Saturday, April 6: Quartets 2, 4 and 6

String Quartet No. 2 was written between 1915 and October 1917 in Hungary while life was made difficult by the war. The work is in three movements: 1. Moderato, 2. Allegro molto capriccioso and 3. Lento. The first movement bears the influence of Debussy. Basic elements of the first and third movements are derived from the opening motifs. The second movement is a scherzo full of drive with frequent changes in tempo. The Lento is a lament that is an irresistible expression of sadness and resignation.

This quartet is Bartók’s reaction to the devastation in Europe in WW I. The most impressive aspect of this performance was the ensemble mastery of the second movement with all of its bewildering tempo changes. This sardonic peasant dance was so amazing. And then the overwhelming lento movement left us almost without hope. It truly captured the mood of the time.

String Quartet No. 4 was written from July to September, 1927 in Budapest almost immediately after no. 3. The work is in a five movements arch form: 1. Allegro, 2. Prestissimo, con sordino, 3. Non troppo lento, 4. Allegretto pizzicato, and 5. Allegro molto. The first movement is thematically related to the last, and the second to the fourth with the third movement standing alone serving as a sort of keystone, or kernel, as Bartók called it. This arch architecture was not an idea he brought to the music from outside, but rather it grew from inside the thematic development of the music.

In this quartet, the composer employs a similar harmonic language to that of the third quartet. The remarkable thing about this work is the way he expands the sonic capacity of the traditional string quartet. For the whole of the second movement all four instruments play with mutes at an almost impossible speed. The third movement is an exotic cello solo, with equally exotic accompaniment from the other instruments. The entire fourth movement features pizzicato in a variety of styles. It is barely imaginable that this same set-up: violins, viola and cello, is what Haydn and Mozart wrote for.
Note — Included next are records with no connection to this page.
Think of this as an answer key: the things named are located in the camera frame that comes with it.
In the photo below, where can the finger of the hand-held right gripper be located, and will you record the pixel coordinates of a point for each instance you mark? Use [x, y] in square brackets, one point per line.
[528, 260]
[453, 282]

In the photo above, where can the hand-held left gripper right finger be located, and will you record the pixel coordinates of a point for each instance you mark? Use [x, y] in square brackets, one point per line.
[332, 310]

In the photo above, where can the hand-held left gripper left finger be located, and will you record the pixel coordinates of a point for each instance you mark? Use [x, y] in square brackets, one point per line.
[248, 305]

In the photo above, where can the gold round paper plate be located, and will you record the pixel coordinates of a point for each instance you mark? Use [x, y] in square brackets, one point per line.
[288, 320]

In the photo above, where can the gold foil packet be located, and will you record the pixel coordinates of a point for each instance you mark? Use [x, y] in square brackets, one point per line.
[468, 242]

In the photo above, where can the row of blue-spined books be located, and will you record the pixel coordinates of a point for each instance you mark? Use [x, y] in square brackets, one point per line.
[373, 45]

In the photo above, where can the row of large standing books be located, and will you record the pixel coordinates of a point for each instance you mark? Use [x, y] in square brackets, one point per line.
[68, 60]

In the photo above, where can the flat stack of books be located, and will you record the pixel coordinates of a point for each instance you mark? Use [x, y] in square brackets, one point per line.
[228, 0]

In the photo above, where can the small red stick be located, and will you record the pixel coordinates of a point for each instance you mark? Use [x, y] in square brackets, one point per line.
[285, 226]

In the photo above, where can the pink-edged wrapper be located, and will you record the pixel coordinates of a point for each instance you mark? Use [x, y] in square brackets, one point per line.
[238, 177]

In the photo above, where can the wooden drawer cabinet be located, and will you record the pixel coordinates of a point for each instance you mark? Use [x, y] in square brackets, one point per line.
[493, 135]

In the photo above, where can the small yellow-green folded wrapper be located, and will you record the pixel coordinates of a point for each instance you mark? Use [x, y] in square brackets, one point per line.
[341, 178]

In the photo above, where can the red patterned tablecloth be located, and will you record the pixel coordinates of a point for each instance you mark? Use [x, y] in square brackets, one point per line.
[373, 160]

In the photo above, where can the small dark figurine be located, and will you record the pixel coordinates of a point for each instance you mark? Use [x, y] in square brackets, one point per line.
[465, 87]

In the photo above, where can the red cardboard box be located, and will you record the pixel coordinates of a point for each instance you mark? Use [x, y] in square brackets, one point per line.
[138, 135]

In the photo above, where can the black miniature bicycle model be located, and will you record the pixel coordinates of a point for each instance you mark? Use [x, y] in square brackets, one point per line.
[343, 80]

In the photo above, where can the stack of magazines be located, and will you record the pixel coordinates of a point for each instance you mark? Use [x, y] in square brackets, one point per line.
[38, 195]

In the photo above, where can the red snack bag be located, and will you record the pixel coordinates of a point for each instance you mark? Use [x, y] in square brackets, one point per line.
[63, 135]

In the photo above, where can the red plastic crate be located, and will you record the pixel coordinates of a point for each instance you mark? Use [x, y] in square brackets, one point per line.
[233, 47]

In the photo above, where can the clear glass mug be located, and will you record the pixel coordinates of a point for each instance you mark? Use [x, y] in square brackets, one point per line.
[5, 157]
String Quartet No. 6 was written from August to November, 1939. It was started in an Alpine cottage provided to him by the Swiss conductor, Paul Sacher and finished in Budapest. From his notes, it is clear that he intended to end this quartet with a lively and optimistic peasant dance. However, learning of his mother’s death, dealing with worsening Nazi atrocities and facing the inevitability of his having to leave his beloved homeland, he turned instead to the present Mesto (sadly) theme. The four movements are marked 1. Mesto – Vivace, 2. Mesto – Marcia, 3. Mesto – Burletta, 4. Mesto – Molto tranquillo.

Each movement opens with a slow melody marked mesto. The first one is an unaccompanied solo for viola, played with pathos by Walther. The second movement opened with the deeply moving cello of Fejér. The third movement mesto, longer than the other two and more developed, started off with the violins (Dusenberre and Schranz) in duet. The main part of the third movement, marked Burletta (joke) is a raukus tune played by the violins a quarter-tone apart. It was delightful. Then in the fourth movement, the mesto material, with reminiscences of the first movement material, takes up the entire movement. It concludes with a whisper.

What an ending to this two-evening survey of the string quartets of Béla Bartók. As the last vibrations of the music faded into silence, all the musicians froze in fixed positions for a good fifteen to twenty seconds. Not a sound was heard in the auditorium. Then as this brilliant performance slipped into memory, the capacity audience burst into appreciative applause.